Cell phones produce non-ionising radiation which are incapable of causing cancer. While there is no conclusive study that proves it can cause cancer, cell phone exposure does give rise to other chronic issues such as sleep disorders, stress, infertility, low bone density etc. 

Myth 7: Genetic cancers or cancers in general cannot be cured

Cancers are not only curable but also preventable when detected early on.  There are many screening techniques such as mammograms for breast cancer, colonoscopy for colorectal cancer and CT scan for lung cancer which help to catch the tumours at the earliest. With regard to treatment, scientists are coming up with various non-invasive and safe alternatives such as immunotherapy, nanoparticle-mediated therapy, plant-based therapy, targeted therapy and gene therapy. 

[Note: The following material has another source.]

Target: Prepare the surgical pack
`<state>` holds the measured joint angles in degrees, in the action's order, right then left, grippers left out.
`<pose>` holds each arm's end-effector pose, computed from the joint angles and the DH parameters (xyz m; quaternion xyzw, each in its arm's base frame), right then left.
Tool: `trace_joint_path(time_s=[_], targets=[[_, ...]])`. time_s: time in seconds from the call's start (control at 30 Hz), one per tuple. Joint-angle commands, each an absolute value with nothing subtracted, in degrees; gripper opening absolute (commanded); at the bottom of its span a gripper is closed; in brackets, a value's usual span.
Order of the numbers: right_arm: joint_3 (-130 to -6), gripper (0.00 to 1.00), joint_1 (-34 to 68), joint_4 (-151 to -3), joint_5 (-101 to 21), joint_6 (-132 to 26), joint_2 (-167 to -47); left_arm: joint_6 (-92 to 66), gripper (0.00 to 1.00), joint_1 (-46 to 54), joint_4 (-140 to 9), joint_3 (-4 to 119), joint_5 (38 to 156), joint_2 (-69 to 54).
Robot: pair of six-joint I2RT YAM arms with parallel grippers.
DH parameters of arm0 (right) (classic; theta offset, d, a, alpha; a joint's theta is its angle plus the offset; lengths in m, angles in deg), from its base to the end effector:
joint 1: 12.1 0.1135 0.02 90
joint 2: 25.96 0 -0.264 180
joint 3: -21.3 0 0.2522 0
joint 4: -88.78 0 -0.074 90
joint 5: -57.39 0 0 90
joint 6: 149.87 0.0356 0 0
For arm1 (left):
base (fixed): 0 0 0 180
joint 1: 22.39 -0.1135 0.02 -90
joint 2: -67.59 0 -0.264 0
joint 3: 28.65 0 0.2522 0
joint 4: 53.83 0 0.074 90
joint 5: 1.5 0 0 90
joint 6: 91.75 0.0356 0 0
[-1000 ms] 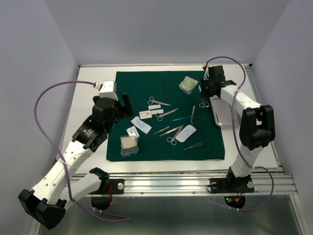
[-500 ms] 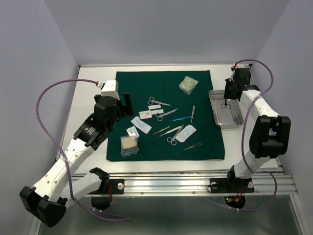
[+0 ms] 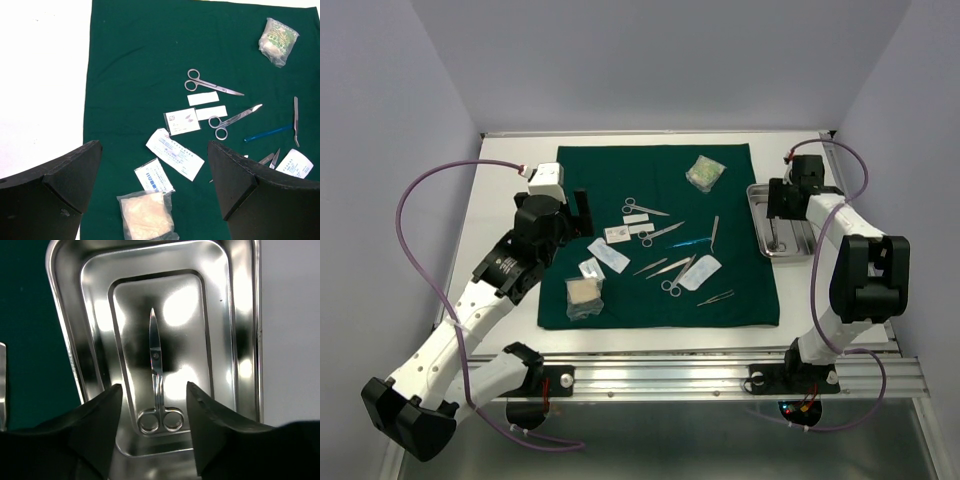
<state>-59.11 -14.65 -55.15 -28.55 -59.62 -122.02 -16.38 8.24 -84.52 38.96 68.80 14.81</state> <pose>0.3581 -0.0185 0.2220 0.0347 0.9436 -0.0400 0.3269 0.1847 -0.0954 0.3589 0.0073 0.7928 -0.1025 0.6007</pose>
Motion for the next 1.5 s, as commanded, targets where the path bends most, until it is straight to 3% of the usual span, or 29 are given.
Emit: trace_joint_path(time_s=[0.0,0.17,0.3,0.53,0.8,0.9,0.93,1.0,1.47], targets=[[-61.27,0.63,-12.99,-57.60,-27.60,-59.96,-120.89,-15.81,0.99,7.93,-82.01,40.31,68.02,15.47],[-66.01,0.64,-8.07,-53.65,-20.33,-53.91,-120.44,-15.20,0.99,7.84,-82.01,41.01,69.69,14.59],[-68.75,0.64,1.93,-48.73,-11.00,-48.72,-120.98,-16.07,0.99,7.93,-82.01,42.51,71.18,13.62],[-61.55,0.60,9.32,-54.16,-14.59,-37.46,-118.69,-16.95,0.99,7.93,-82.71,42.86,71.10,12.04],[-59.78,0.62,12.59,-56.89,-15.90,-30.69,-125.88,-17.66,0.99,7.93,-82.62,40.66,71.80,11.78],[-59.87,0.51,13.64,-57.85,-15.03,-30.34,-127.39,-17.66,0.99,7.93,-82.53,40.22,71.80,11.95],[-59.70,0.39,13.65,-58.12,-14.77,-29.81,-128.09,-17.74,0.99,7.93,-82.53,40.05,71.80,12.04],[-59.61,0.33,13.65,-58.47,-13.98,-29.20,-128.71,-17.57,0.99,7.93,-82.53,39.87,71.71,12.13],[-59.70,0.33,14.70,-58.74,-10.11,-27.88,-134.68,-16.95,0.99,7.84,-82.80,38.73,72.24,12.74]])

Myth 8: Cancer surgeries and biopsies causes the cancer to spread

Biopsy is a tissue examination technique that determines the type and stage of cancer. Surgeries, conversely, are done to remove the malignant tumours that in turn helps with better management of the cancer. 

Various months of the year have been dedicated to various types of cancer in order to raise awareness. This awareness helps to nullify the misinformation surrounding cancer and will also encourage people to go to the specialists to investigate any of the warning signs. The early detection and timely treatment of cancer can help reduce the cancer inequity.